Alarmingly, for every fifty-three articles written about sportsmen, there is one written about a sportswoman. To add insult to injury, the next to no women’s media coverage makes up a meagre 5% of sporting content. Arguably, the right noises are being made with the first ever women’s football international taking place at Wembley Stadium this year, but the Football Association has taken a long time to come this far since 1921 when it banned women’s football on the basis that it is “quite unsuitable for females”.

Lack of coverage means less exposure and if women aren’t being seen and promoted to the degree that men are, the question of how we generate interest arises. Our media don’t yet seem to have generated a formula for covering our sporting heroines which doesn’t include their male fans, celebrity crushes, being pictured in low cut gowns and asked about what makeup they apply before races and matches.
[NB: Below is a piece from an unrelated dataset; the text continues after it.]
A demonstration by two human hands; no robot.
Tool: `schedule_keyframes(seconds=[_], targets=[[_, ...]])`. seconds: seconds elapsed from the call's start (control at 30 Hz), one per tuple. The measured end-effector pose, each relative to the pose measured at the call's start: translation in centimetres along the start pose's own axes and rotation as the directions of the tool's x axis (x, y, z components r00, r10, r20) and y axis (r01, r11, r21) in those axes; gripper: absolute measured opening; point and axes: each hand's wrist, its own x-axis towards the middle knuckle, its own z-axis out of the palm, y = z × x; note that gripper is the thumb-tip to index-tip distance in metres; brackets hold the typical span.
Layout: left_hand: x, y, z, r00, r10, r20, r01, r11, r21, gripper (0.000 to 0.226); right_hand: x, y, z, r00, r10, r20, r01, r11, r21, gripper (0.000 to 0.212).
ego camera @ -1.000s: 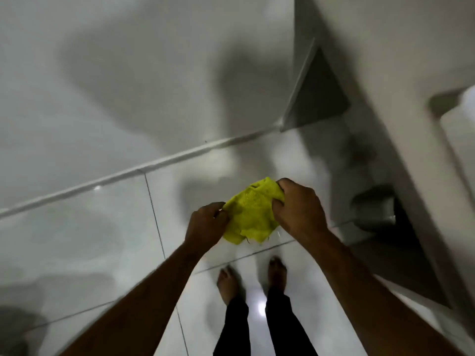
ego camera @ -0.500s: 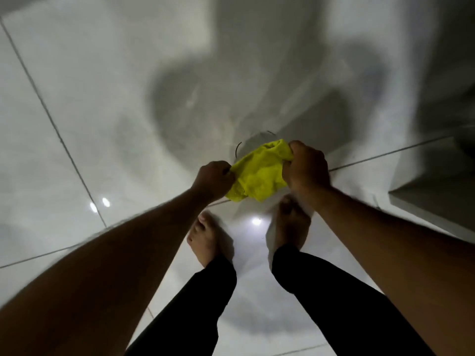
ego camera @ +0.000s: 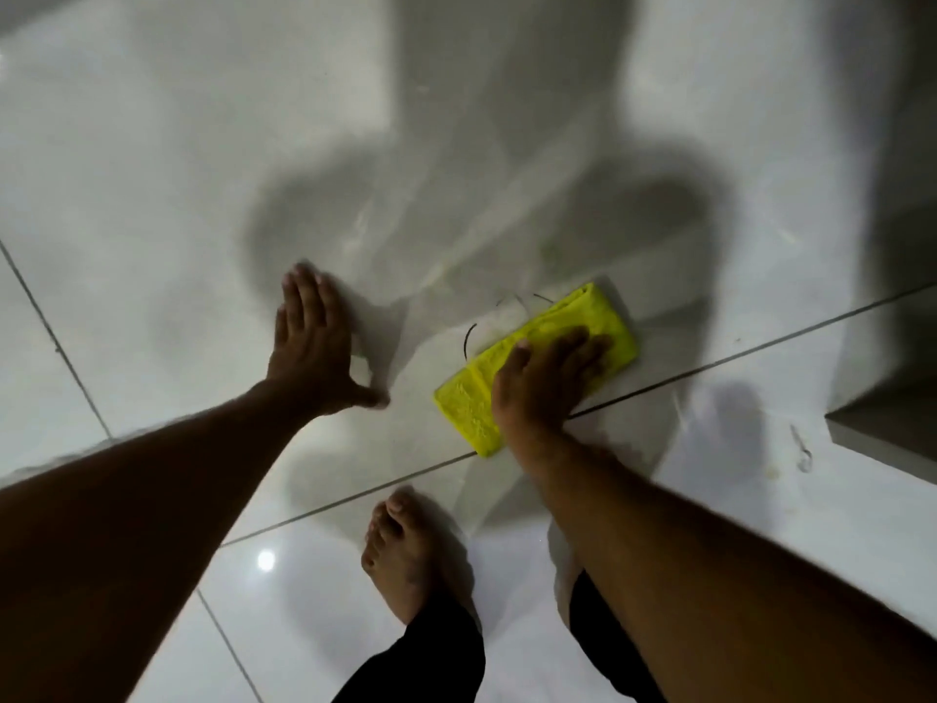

But whilst there is still a lot to groan about, we must pay homage to those women who have succeeded in the business of sports. Karren Brady is a good example of somebody who recognises that she can sit at the table with the big dogs and be seen and heard. Sporting pioneers such as Maggie Alphonsi MBE sadly tend to be unheard of. Maggie’s rugby career spans three World Cups and she is the first woman to be selected as an ambassador for the men’s World Cup next year. Her achievements are more notable than most of her male equals and yet generally speaking, you wouldn’t recognise her in your local supermarket. The fact remains that if you saw an England footballer walking down the street you would recognise him and take a picture or get an autograph but the same can’t yet be said for the women. So what’s the solution?

We need to start making it more socially acceptable for women to participate in sports which have traditionally been accepted as male sports. In order to do this, we need to educate viewers, targeting women in the first instance. After all, if women don’t get behind one another there will never be an open channel of communication. Perhaps more women need to start accompanying their other halves to the pub to watch the game and talk for ninety minutes about women’s football! Rome was not built in a day and I am under no illusion that things will change quickly, but at least if supporting sportswomen is on the agenda and they are given a voice and a following, maybe we will be able to buy tickets for the women’s rugby at Twickenham and women’s boxing on Saturday Night Live!